→ **Items from a data source**
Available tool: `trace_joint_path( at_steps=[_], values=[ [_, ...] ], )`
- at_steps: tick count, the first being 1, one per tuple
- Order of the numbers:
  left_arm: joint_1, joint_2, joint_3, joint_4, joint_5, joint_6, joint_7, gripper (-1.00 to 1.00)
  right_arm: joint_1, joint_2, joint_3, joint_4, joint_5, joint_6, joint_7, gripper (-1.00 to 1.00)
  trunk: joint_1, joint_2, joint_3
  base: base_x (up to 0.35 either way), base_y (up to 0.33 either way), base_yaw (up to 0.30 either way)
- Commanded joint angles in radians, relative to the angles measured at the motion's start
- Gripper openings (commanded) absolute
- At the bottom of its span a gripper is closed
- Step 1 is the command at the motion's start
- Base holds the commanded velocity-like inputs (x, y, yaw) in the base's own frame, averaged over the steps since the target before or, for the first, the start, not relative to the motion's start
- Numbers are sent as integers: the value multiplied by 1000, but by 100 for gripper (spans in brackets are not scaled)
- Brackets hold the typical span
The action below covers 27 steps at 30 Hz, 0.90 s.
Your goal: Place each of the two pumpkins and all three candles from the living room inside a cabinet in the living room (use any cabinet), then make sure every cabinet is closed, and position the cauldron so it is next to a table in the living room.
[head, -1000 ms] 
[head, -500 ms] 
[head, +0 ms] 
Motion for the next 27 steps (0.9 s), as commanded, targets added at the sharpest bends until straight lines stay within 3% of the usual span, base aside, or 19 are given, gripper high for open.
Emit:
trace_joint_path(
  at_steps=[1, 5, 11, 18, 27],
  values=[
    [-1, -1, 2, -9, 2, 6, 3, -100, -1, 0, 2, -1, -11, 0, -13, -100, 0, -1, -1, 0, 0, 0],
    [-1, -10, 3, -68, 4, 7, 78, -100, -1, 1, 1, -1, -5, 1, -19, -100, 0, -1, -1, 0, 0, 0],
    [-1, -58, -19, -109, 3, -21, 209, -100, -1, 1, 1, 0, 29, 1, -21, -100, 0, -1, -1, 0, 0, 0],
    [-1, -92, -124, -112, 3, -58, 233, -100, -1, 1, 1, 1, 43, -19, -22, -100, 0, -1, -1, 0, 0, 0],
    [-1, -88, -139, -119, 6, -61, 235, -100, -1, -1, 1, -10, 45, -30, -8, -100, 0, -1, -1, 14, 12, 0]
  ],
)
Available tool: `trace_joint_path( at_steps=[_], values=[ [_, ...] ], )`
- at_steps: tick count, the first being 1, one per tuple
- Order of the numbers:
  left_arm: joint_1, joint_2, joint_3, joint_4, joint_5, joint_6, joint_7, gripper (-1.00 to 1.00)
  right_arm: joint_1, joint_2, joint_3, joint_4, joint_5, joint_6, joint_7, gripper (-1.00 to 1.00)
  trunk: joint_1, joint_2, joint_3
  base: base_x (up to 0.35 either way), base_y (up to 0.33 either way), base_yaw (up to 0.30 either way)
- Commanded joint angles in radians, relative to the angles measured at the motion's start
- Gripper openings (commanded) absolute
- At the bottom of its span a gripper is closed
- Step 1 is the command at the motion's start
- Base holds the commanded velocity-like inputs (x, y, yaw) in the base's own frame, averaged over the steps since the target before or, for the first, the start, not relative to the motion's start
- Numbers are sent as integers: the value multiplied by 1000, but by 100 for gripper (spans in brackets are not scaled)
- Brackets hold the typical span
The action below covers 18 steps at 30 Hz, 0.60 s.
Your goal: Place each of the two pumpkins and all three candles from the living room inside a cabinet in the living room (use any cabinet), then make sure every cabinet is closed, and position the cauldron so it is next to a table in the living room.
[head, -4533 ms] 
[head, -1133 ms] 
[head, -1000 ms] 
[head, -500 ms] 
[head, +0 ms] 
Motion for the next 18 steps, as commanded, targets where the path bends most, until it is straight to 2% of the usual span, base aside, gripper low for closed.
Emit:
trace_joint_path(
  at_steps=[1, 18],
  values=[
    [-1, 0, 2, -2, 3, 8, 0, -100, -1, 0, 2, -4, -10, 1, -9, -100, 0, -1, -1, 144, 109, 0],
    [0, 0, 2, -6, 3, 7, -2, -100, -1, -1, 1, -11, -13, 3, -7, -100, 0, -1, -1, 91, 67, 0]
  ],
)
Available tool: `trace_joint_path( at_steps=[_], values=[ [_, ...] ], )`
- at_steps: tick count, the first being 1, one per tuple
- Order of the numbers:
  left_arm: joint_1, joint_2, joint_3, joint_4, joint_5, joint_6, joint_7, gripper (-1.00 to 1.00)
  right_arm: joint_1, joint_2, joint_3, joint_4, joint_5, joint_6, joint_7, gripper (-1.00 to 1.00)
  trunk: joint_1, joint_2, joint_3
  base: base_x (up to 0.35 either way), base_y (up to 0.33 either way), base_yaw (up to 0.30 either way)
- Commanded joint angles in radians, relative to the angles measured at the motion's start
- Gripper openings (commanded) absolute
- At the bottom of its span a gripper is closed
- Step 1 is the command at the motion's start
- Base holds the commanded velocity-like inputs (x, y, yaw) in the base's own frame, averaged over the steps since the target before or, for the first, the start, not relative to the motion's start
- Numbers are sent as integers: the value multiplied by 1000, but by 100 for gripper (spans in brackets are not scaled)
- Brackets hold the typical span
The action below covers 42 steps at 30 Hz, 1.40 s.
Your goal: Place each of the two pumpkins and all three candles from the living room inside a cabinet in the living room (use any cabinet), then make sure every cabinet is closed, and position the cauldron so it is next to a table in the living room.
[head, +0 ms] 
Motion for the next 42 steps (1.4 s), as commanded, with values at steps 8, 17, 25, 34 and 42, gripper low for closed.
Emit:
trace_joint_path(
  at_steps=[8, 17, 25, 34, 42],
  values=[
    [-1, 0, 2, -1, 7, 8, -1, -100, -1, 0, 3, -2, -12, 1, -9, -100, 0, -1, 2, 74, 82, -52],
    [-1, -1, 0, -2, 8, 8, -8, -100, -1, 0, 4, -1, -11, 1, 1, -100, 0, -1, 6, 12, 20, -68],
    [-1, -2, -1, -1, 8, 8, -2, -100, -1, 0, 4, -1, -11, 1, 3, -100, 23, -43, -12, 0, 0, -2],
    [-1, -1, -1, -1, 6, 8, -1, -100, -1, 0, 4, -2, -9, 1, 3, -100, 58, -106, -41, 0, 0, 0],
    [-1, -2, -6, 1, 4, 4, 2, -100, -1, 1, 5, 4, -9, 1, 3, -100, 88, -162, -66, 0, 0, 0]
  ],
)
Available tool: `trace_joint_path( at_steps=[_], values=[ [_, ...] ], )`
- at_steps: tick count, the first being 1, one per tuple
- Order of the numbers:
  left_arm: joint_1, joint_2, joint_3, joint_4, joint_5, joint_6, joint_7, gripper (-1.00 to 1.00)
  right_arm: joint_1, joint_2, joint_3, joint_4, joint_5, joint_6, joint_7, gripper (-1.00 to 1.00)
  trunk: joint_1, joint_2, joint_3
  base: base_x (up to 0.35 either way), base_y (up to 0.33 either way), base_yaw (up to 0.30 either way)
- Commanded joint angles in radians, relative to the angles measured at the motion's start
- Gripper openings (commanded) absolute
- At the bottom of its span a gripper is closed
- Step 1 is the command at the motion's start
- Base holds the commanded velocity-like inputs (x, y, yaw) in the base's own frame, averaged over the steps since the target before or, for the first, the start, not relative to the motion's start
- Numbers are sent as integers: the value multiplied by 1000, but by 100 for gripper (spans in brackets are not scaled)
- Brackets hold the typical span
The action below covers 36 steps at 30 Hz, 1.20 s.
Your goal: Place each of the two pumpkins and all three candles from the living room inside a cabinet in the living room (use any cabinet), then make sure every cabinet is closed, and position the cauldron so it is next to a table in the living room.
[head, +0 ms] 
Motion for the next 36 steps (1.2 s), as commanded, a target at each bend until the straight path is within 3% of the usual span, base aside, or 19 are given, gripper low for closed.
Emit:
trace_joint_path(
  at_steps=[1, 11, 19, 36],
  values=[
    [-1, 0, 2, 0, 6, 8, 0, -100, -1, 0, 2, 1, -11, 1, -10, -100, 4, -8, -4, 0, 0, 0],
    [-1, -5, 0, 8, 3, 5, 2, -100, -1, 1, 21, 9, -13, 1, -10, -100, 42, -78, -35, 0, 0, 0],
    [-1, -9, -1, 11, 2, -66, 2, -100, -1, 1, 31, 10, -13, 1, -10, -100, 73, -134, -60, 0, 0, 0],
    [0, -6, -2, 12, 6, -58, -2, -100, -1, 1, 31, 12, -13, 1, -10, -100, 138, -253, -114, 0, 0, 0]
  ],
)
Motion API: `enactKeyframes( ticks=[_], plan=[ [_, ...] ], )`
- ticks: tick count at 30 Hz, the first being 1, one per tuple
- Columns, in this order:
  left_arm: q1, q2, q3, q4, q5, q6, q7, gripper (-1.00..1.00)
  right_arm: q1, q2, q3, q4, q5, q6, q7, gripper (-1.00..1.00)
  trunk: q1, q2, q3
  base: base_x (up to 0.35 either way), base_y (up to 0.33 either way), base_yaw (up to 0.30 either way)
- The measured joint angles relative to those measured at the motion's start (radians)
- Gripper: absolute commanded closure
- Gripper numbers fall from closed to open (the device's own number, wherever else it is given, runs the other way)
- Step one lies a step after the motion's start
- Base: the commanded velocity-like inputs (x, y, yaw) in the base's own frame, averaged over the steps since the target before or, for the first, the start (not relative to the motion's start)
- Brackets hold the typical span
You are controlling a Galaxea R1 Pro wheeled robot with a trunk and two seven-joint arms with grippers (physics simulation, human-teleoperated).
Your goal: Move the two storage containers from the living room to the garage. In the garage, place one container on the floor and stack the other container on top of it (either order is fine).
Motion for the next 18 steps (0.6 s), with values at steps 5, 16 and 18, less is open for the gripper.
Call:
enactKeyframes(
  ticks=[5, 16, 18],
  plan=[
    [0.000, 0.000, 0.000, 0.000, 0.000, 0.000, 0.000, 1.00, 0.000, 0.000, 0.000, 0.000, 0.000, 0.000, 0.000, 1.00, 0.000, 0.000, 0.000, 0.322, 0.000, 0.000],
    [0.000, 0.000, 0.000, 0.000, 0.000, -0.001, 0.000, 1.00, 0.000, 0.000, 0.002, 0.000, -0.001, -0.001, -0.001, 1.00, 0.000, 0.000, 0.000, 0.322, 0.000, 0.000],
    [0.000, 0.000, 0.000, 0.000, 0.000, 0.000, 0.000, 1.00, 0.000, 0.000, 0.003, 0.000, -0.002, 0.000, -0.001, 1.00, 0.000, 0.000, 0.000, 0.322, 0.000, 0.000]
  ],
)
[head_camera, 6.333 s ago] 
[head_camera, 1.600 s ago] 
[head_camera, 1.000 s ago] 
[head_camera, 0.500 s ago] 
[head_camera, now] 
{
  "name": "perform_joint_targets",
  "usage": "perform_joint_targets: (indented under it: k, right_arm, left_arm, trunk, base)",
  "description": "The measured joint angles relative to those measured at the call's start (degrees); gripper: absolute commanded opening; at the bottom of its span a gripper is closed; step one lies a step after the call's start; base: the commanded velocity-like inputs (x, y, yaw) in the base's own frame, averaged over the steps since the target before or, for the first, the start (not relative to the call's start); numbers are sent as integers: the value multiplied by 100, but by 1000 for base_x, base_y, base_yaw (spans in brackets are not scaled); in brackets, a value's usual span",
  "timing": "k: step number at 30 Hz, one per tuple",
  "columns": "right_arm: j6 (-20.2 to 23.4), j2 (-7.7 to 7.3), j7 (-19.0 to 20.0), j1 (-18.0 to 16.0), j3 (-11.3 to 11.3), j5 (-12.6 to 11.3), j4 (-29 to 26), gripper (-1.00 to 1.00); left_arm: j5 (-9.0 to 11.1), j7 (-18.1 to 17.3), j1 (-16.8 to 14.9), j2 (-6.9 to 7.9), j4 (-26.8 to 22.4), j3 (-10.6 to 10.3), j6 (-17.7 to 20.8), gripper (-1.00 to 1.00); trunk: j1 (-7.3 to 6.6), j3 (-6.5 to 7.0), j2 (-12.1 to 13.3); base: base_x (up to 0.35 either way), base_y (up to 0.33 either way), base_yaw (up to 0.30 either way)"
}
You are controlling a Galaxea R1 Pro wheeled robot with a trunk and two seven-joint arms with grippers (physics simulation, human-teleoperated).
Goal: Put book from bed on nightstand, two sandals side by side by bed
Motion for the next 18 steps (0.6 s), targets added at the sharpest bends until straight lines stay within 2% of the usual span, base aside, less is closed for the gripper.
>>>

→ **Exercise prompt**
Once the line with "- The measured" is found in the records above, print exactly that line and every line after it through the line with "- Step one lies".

→ **Result**
- The measured joint angles relative to those measured at the motion's start (radians)
- Gripper: absolute commanded closure
- Gripper numbers fall from closed to open (the device's own number, wherever else it is given, runs the other way)
- Step one lies a step after the motion's start

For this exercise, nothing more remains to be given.